Sunday's finale was the directorial debut of Chris Alexander's Blood for Irina, a "Canadian gothic" swing at an art house film about a dying vampire languishing in a rotting motel. What the film lacks in dialogue, it makes up for in slow motion, long shots of nothing and copious amounts of thick, snotty blood. Our titular character Irina (Shauna Henry) is a reluctant vampire who has no trouble finding victims to feast upon; her real challenge is keeping her liquid lunches down. She vomits after every meal from the same bloodsucker bulimia that afflicted the vampire who spawned her, begging the question, what is blood for Irina if not sustenance? Perhaps a human part of her is revolted at her actions? We'll never know for sure, for as Alexander cheerfully explained in his prologue, the film isn't going to do the work for us. You've been warned, lazy filmgoer.
Cinematic shorts were sprinkled throughout the festival, showing before the features and even getting a prime daytime slot on Saturday. Standout contributors included Peter Szabo, who made use of Stephen King's Dollar Babies program which, if you're unfamiliar, allows amateur filmmakers to pay a buck (or in Szabo's case, a loonie) to use one of his short stories. The only catch: The filmmaker can't make money off it — but when has not making money ever deterred an artist? Anyway, Szabo selected the short story "Nona" for his short Love Never Dies, which loiters a while in the beginning before building to an effective and chilling climax. Another laudable mention goes to Maude Michaud for Red, a sassy and sinister short about a predatory sexual voyeur getting his long-overdue due. Between the film's architecture and the leading lady's attire and accent, the short is very evocative of Montreal culture and style, and I found it to be the most identifiably Canadian film in the fest.

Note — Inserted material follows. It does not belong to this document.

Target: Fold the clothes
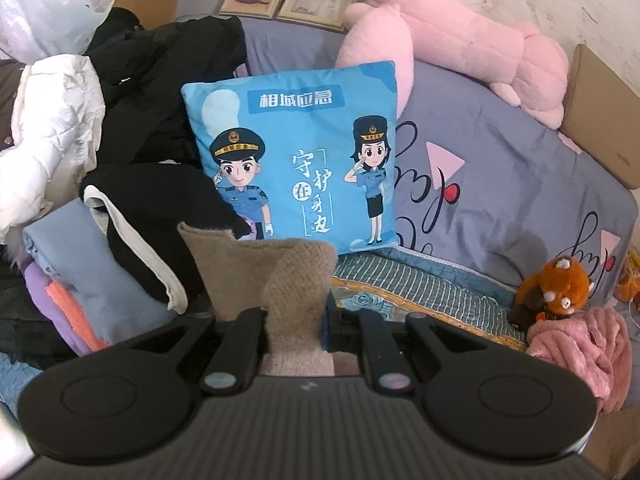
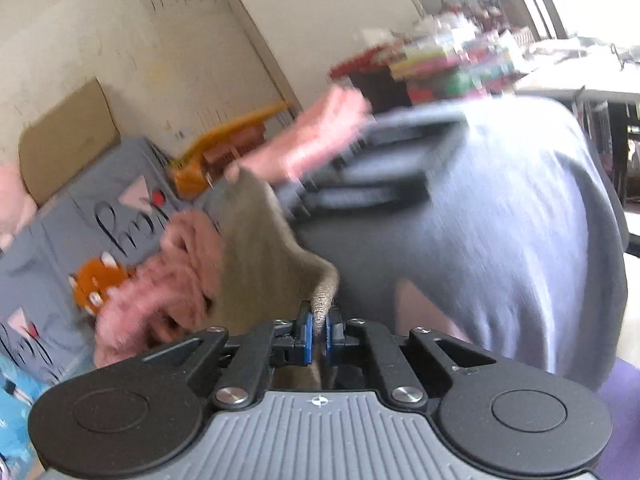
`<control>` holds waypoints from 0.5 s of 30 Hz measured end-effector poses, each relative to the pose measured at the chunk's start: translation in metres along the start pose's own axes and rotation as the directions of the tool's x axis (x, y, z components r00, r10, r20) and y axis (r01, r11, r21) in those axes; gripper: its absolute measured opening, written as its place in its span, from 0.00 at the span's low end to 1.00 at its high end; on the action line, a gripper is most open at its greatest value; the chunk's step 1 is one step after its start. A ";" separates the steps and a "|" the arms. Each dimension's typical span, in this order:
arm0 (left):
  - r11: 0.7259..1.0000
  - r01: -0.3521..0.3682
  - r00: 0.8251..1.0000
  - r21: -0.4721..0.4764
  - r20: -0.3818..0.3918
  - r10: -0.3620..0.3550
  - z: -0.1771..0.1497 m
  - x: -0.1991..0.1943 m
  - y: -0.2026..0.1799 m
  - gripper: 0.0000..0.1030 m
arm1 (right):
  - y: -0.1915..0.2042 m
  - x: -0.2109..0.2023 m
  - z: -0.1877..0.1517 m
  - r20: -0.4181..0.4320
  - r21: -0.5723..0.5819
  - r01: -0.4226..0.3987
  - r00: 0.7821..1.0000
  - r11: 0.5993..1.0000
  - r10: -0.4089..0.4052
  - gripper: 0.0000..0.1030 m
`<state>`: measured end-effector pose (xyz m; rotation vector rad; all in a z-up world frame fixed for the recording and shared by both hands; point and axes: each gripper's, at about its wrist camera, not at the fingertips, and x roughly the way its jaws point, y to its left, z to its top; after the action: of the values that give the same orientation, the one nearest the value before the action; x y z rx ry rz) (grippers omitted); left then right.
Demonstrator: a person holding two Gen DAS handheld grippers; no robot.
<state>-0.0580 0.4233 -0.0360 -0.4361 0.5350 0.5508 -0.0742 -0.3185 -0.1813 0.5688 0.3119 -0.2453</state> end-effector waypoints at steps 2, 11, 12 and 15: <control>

There once was a time when you could pick out a Canadian film a mile away. They lacked the gloss of the American blockbusters: the sleek production value, the iconic landmarks, the international superstars that dominated the covers of imported American magazines. But since the indie movie boom and the emergence of Montreal's Fantasia Film Festival, TIFF's Midnight Madness and the Toronto After Dark festival, Canadian genre filmmakers are capturing the attention of horror fans throughout the nation, and for good reason. We have our own scary stories to tell, and as Blood in the Snow demonstrates, there's more on our minds than hockey.